Items from a dataset

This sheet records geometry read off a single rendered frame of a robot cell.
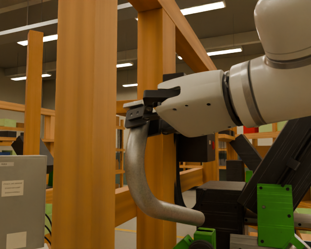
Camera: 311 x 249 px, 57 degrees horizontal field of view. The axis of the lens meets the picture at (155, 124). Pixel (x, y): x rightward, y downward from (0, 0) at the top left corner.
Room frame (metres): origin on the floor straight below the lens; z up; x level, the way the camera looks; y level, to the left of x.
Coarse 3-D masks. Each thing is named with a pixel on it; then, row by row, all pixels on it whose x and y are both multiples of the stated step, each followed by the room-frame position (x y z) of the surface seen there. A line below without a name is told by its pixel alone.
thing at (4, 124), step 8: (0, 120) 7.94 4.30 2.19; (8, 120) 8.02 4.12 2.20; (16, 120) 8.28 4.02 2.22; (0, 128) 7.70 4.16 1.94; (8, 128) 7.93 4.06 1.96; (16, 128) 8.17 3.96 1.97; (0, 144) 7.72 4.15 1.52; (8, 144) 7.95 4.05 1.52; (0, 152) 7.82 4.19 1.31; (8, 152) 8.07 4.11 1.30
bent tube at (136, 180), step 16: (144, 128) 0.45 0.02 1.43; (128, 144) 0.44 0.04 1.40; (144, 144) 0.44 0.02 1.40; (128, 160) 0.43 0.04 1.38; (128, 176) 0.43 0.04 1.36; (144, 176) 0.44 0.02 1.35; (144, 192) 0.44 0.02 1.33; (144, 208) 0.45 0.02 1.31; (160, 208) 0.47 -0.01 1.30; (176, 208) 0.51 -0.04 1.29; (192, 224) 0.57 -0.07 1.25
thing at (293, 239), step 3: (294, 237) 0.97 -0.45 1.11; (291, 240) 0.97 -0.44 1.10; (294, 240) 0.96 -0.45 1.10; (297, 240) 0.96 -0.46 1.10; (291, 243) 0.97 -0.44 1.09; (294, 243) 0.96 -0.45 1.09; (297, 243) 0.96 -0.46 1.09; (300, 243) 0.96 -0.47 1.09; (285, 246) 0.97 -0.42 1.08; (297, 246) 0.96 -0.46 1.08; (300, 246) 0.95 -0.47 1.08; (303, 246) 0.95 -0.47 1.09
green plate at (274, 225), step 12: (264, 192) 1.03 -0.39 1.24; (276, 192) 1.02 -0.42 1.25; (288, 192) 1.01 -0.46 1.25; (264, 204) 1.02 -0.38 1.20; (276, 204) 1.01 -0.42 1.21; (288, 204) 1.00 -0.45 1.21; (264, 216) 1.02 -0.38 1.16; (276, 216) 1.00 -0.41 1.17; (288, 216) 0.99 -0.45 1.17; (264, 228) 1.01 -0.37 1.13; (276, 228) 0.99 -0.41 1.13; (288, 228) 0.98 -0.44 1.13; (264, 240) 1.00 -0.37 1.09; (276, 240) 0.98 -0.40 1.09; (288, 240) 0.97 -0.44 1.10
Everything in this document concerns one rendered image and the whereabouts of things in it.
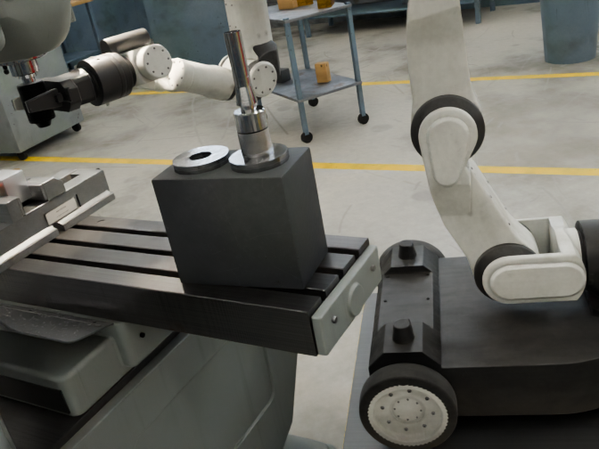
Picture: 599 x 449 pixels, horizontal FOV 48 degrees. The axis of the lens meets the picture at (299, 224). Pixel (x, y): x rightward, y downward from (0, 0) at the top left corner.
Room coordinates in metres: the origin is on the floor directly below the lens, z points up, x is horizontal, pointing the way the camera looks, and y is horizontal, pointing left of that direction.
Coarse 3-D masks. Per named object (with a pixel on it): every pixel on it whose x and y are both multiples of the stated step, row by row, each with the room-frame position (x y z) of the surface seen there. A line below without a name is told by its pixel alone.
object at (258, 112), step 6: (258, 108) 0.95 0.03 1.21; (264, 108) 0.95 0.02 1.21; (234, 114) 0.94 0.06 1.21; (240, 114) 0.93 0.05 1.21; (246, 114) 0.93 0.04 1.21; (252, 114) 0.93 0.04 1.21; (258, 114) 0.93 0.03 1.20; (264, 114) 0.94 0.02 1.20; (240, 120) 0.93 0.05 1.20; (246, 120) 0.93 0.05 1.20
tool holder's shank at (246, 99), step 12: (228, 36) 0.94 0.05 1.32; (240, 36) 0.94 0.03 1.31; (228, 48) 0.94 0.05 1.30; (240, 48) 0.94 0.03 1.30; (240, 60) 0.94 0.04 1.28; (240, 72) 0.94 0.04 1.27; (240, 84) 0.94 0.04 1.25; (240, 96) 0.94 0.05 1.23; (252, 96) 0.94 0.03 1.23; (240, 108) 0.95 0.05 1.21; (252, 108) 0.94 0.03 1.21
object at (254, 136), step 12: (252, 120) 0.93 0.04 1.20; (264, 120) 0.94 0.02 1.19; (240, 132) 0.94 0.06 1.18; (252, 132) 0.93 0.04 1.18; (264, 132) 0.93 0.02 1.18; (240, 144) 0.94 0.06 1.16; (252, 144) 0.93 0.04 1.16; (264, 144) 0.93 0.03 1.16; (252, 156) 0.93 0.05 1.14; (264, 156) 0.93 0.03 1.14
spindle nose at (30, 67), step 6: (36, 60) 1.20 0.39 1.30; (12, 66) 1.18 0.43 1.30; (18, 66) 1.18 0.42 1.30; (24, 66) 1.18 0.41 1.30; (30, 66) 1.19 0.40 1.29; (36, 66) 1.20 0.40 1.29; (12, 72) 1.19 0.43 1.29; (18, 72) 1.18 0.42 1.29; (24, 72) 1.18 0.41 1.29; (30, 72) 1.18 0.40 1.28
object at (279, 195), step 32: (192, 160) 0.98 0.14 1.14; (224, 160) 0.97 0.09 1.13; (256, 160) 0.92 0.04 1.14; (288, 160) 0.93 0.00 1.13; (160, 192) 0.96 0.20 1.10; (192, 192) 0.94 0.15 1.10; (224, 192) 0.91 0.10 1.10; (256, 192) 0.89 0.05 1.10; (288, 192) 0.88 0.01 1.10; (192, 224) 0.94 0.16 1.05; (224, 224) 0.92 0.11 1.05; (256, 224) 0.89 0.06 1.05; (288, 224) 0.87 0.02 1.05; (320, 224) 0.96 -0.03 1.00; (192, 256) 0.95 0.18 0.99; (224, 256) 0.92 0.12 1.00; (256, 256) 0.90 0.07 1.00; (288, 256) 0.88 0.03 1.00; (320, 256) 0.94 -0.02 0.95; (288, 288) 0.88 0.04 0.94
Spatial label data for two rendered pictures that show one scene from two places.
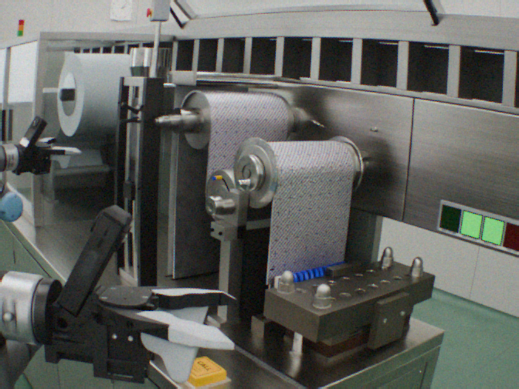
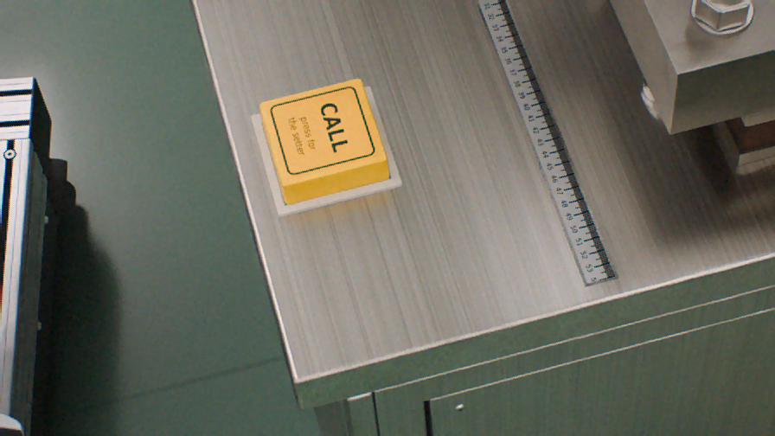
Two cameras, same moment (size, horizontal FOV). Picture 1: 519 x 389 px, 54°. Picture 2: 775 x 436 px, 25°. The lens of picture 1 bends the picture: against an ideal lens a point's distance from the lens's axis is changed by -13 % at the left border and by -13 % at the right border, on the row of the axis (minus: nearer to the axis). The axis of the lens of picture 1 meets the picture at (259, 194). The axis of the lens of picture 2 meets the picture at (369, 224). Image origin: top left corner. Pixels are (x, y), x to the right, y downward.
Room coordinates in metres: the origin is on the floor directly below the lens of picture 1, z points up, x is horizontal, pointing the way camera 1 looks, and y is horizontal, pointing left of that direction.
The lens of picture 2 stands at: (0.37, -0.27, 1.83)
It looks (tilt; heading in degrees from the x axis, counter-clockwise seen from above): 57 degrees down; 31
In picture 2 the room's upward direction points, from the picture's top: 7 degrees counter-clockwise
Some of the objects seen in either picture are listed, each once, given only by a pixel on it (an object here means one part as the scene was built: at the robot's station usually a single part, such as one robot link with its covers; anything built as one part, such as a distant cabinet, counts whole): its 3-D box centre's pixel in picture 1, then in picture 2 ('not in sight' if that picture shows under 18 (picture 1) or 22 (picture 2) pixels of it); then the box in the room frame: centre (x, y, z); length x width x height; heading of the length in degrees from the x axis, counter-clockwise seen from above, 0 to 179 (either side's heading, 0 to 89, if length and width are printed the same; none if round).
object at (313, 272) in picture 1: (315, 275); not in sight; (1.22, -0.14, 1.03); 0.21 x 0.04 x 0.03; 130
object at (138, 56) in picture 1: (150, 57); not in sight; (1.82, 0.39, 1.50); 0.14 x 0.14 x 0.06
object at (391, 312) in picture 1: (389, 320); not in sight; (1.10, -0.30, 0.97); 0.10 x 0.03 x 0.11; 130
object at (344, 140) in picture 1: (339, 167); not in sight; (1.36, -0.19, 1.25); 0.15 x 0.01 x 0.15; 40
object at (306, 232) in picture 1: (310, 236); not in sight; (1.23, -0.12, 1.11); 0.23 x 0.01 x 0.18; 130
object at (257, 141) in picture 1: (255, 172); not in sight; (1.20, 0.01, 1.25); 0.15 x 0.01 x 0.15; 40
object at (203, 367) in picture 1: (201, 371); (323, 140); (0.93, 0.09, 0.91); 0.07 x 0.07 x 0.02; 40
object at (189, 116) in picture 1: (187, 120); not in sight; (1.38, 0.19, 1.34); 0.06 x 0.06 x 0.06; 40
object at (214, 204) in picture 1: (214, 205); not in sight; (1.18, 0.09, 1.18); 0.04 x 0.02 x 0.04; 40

» **THE TASK**
Using the entries above, return each line that includes the word "same".

» **RESPONSE**
Two cameras, same moment (size, horizontal FOV). Picture 1: 519 x 389 px, 54°. Picture 2: 775 x 436 px, 25°. The lens of picture 1 bends the picture: against an ideal lens a point's distance from the lens's axis is changed by -13 % at the left border and by -13 % at the right border, on the row of the axis (minus: nearer to the axis). The axis of the lens of picture 1 meets the picture at (259, 194). The axis of the lens of picture 2 meets the picture at (369, 224). Image origin: top left corner. Pixels are (x, y), x to the right, y downward.
Some of the objects seen in either picture are listed, each once, given only by a pixel on it (an object here means one part as the scene was built: at the robot's station usually a single part, such as one robot link with its covers; anything built as one part, such as a distant cabinet, counts whole): its 3-D box centre's pixel in picture 1, then in picture 2 ('not in sight' if that picture shows under 18 (picture 1) or 22 (picture 2) pixels of it); then the box in the room frame: centre (x, y, z); length x width x height; heading of the length in degrees from the x axis, counter-clockwise seen from above, 0 to 179 (either side's heading, 0 to 89, if length and width are printed the same; none if round).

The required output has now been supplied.